Old Hickory was a man of actions, not ideas—but a better president than past historians have held.
Few politicians these days, even of a demagogic bent, go out of their way to claim descent along Jacksonian lines, and for good reason: The conservatives of Jackson’s time reviled him as “an American Caesar who had stirred the blockhead masses, seized power, and installed a new despotism”; the liberals of the day and their intellectual progeny reviled Jackson for his anti-abolitionism and his conduct of genocidal campaigns against southeastern Indian peoples. Wilentz (The Rise of American Democracy, 2005, etc.) allows the inutility of using modern labels to categorize political views of the past, and in all events, Jackson is hard to pin down.
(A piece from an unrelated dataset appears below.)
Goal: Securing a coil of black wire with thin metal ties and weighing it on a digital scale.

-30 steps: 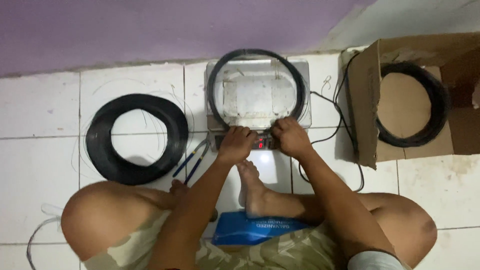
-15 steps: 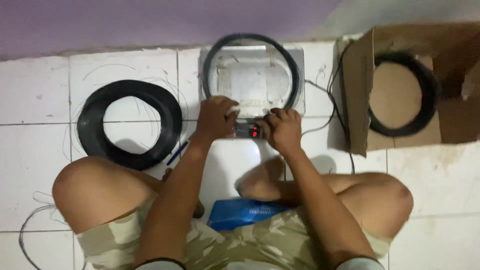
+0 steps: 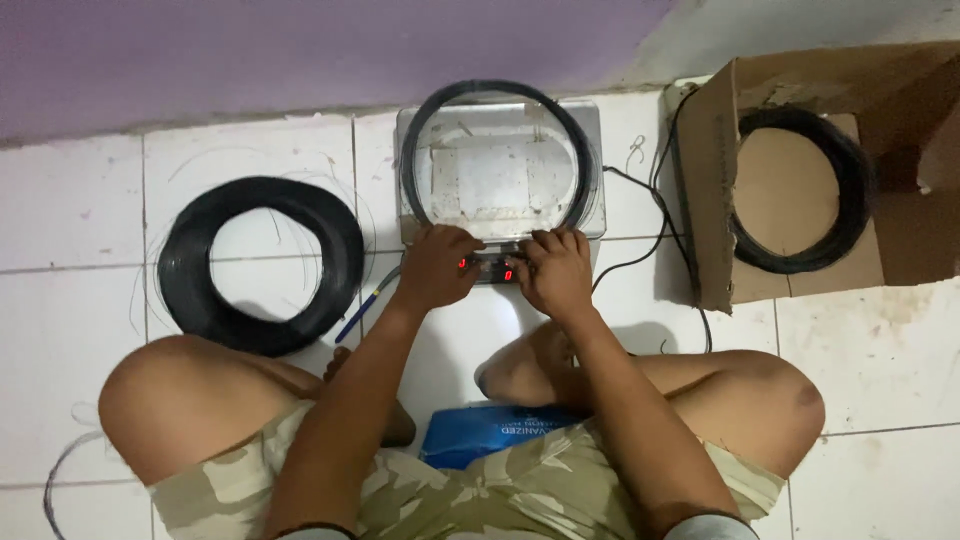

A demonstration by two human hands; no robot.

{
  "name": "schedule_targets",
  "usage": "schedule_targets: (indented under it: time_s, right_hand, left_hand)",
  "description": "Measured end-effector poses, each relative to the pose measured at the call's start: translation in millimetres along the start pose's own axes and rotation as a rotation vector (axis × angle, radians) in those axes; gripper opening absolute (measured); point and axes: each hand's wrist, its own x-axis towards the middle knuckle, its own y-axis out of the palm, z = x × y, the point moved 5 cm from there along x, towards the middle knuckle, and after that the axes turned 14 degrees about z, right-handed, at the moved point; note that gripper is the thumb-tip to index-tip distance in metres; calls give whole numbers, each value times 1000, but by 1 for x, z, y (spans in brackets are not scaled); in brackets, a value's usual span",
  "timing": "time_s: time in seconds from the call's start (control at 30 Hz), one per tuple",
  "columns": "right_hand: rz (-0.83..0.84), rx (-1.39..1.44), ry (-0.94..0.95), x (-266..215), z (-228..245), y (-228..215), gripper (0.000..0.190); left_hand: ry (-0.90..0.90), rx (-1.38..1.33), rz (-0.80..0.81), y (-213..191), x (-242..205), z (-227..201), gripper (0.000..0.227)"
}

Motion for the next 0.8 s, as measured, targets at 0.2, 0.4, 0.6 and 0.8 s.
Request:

Wilentz portrays Jackson as a populist who was fonder of Jeffersonian movement than of Federalist stability, who prized egalitarianism over privilege and who personified what other historians have called the Age of Democratic Revolution, which began with the American and French experiments and ended with 1848. He “dedicated his presidency to vindicating and expanding [the prospect that America could be the world’s best hope] by ridding the nation of a recrudescent corrupt privilege that he believed was killing it,” and he was particularly committed to defeating the entrenched wealthy in their own temples—namely, the new banks. Jacksonian monetary policy, always a confusing topic, is rendered fairly lucidly here, though Wilentz plays against tough odds when he has to condense the controversies over hard money versus soft and the effects of international debt on the economy of the early republic into only a few paragraphs. In the end, Wilentz does a solid job of explaining the contributions of the Jackson presidency—and notes that, despite Jackson’s expansionist reputation, during his eight years in office, “Andrew Jackson did not add an inch of soil to the American dominion.”
A worthy introduction to the Age of Jackson, now receiving increased attention from historians.